Bugün bir rüya gördüm. Rüyamda Kahramanmaraş sallanıyor, hem de kolundan tutmuş da bir o duvara bir bu duvara çarparcasına. Sonrasında evler yıkılmış, caddelerde sokaklarda insanlar telaş içinde sanki kıyamet kopmuşta kaçarmış gibi… Çocuklar ağlıyor, kimileri analarını arar durur, kimileri de evlatlarını aramakta. Evler yıkılıyor birer birer… Elimi uzatıp tutasım geliyor, bağırmak istiyorum sesim çıkmıyor…
Sonra bir ses işitiyorum. Diyorlar ki, Malatya’da sallanıyor, Hatay’da sallanıyor, Gaziantep, Diyarbakır, Adıyaman, Osmaniye, Kilis, Adana, Urfa’da sallanıyor…
Yüzyılın depremi oluyordu!
Sonra anladım ki, bu bir rüya değil aksine acı gerçeğin ta kendisiydi…
Ülkece yaşayabileceğimiz en büyük kabuslardan birini yaşıyoruz. Kahramanmaraş’ta üst üste meydana gelen iki deprem oldu, korkunç bir yıkım yaşadık ve on binlerce canımızı kaybettik. Hala enkaz altında canlarımız var ve kurtulan insanlarımızda zor şartlar altında ayakta durmaya çalışıyor.
Koca koca binalar yerle bir oldu. Altında on binlerce insan. Bir tarafta enkaz başında haber almayı bekleyen gözü yaşlı insanlar, diğer tarafta sevdiklerinin cansız bedenlerini enkazdan elleriyle çıkarmaya çalışan insanlar!

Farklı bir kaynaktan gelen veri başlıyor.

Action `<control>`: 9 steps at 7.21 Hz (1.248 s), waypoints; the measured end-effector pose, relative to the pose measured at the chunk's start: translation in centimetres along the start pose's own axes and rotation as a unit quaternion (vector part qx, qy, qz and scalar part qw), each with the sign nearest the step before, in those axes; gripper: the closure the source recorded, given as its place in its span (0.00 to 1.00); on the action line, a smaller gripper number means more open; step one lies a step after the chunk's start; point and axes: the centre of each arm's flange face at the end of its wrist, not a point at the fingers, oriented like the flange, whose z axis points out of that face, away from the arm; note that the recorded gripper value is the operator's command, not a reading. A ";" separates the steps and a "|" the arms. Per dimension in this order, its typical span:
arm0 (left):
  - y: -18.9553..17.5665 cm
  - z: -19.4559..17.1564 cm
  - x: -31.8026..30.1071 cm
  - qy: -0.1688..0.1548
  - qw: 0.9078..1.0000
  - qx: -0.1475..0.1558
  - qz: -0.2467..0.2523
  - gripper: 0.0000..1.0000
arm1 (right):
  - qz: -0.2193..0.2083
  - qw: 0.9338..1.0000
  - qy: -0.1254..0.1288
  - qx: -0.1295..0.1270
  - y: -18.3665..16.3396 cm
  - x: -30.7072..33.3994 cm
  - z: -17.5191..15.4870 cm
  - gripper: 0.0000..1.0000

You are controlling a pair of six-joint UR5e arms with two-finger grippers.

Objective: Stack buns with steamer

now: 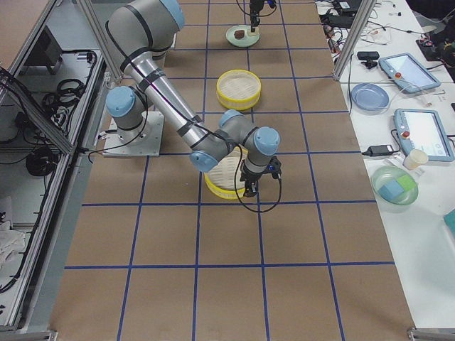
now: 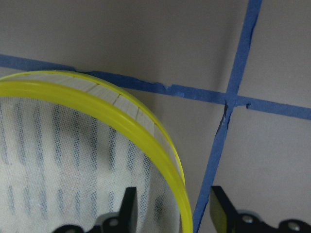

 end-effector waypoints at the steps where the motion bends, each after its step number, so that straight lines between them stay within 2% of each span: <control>1: 1.8 -1.1 3.5 0.002 1.000 0.010 -0.012 1.00 | -0.006 1.000 0.000 -0.001 0.0 0.0 0.1 1.00; 4: 8.8 -2.3 16.2 -0.003 0.999 0.037 0.008 1.00 | -0.007 1.000 0.006 0.002 0.2 0.0 -1.0 1.00; 6: 13.0 -1.3 22.9 0.003 0.999 0.041 0.003 1.00 | -0.004 1.000 0.020 0.013 0.8 -0.4 -3.7 1.00; 7: 13.9 0.3 25.0 0.013 0.999 0.037 -0.001 0.66 | -0.002 0.999 0.025 0.019 1.2 -0.9 -5.5 1.00; 8: 14.1 2.2 26.5 0.022 0.999 0.033 -0.005 0.28 | -0.002 0.999 0.033 0.027 1.3 -1.5 -7.1 1.00; 9: 14.6 4.0 27.6 0.025 0.999 0.028 -0.002 0.08 | -0.003 0.999 0.038 0.032 1.3 -2.5 -8.5 1.00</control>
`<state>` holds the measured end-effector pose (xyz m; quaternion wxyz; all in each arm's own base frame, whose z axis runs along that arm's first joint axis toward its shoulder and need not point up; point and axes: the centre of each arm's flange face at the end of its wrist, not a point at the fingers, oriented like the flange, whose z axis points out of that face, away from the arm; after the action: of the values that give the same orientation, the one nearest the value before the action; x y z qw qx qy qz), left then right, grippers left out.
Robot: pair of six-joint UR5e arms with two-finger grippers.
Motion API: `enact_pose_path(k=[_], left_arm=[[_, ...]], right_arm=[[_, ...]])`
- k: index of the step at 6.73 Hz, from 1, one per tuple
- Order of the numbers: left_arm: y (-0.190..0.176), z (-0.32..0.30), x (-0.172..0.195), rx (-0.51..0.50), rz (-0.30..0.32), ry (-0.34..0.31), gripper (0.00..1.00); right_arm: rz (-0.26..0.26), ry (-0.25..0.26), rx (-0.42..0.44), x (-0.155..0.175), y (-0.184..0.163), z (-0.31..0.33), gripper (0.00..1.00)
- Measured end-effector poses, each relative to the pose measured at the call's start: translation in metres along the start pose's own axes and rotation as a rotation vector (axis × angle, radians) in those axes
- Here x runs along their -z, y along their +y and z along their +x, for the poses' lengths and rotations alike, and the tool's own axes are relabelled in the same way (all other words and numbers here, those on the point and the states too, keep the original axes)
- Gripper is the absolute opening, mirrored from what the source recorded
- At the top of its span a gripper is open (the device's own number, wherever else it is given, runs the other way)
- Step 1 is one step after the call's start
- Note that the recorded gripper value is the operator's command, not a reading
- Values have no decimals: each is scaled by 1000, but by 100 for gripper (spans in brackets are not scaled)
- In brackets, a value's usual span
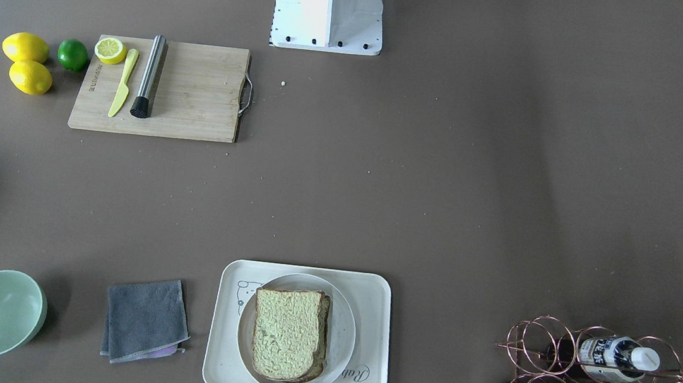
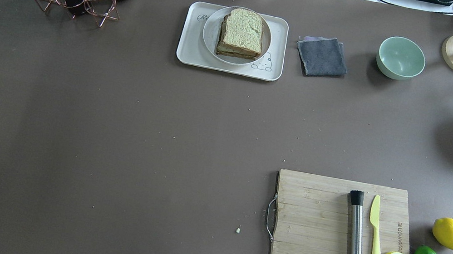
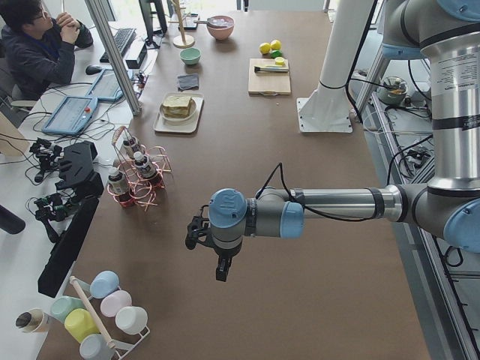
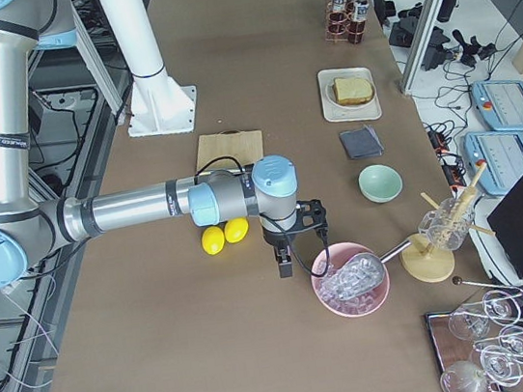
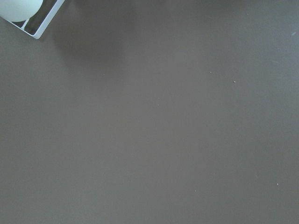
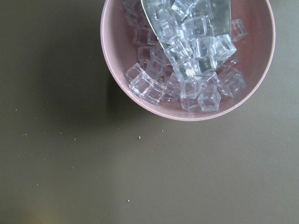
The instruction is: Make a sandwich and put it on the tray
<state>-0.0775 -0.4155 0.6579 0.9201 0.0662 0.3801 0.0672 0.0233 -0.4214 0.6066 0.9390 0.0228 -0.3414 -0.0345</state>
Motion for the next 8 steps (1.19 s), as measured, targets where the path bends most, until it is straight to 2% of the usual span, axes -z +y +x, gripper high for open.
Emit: enact_pose_path(k=[8], left_arm=[[8,3,-5,-16,-2,4,98]], right_arm=[[-5,4,-5,-2,2,3,100]])
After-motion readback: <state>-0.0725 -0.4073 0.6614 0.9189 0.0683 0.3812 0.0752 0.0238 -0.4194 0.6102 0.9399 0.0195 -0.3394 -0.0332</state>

Acımızın tarifi yok
Şimdi kim verecek bu yıkılan binalarla birlikte yok olan ailelerin, kaybedilen annenin, evladın, babanın hesabını…
Hayallerin, umutların, çocukluğun, gençliğin hesabını…
Depremde sevdiklerini ve yakınlarını kaybeden insanların sözleri yüreğimize bıçak gibi saplanıyor, boğazımızda kocaman bir yumru var ve asla geçmiyor.
Etkilenen kişi sayısı tam tamına 13,5 milyon.
Vefat sayısı için tek söyleyebileceğim, bir savaş olsa en fazla bu kadar olurdu sanırım.
Türkiye bir deprem ülkesidir. Önlem dersen işte o bizde yok. Bu bir kader değildir! Tedbirsizliktir, uyarılara kulak tıkamaktır, depremi ciddiye almamaktır.
Görüldüğü üzere deprem affetmiyor.
Biz ülke olarak deprem felaketinin acısını ilk defa yaşamıyoruz ki. Dileğimiz yeni depremleri beklerken gerekli önlemlerin bir an önce alınması. Bu ülke benzer bir acıya daha dayanamaz. Zaten küle dönen yürekler ikinci bir yangını kaldıracak durumda değil.
Son olarak depremde hayatını kaybedenlere Allah’tan rahmet, yaralı kurtulanlara şifa diliyorum. Yakınlarını kaybedenlerin acısını ise yüreğimde hissederek sabır diliyorum.
Depremle ilgili konuşulacak çok husus, söylenecek çok söz, yazılacak çok başlık var. Bu nedenle yazmaya devam inşallah…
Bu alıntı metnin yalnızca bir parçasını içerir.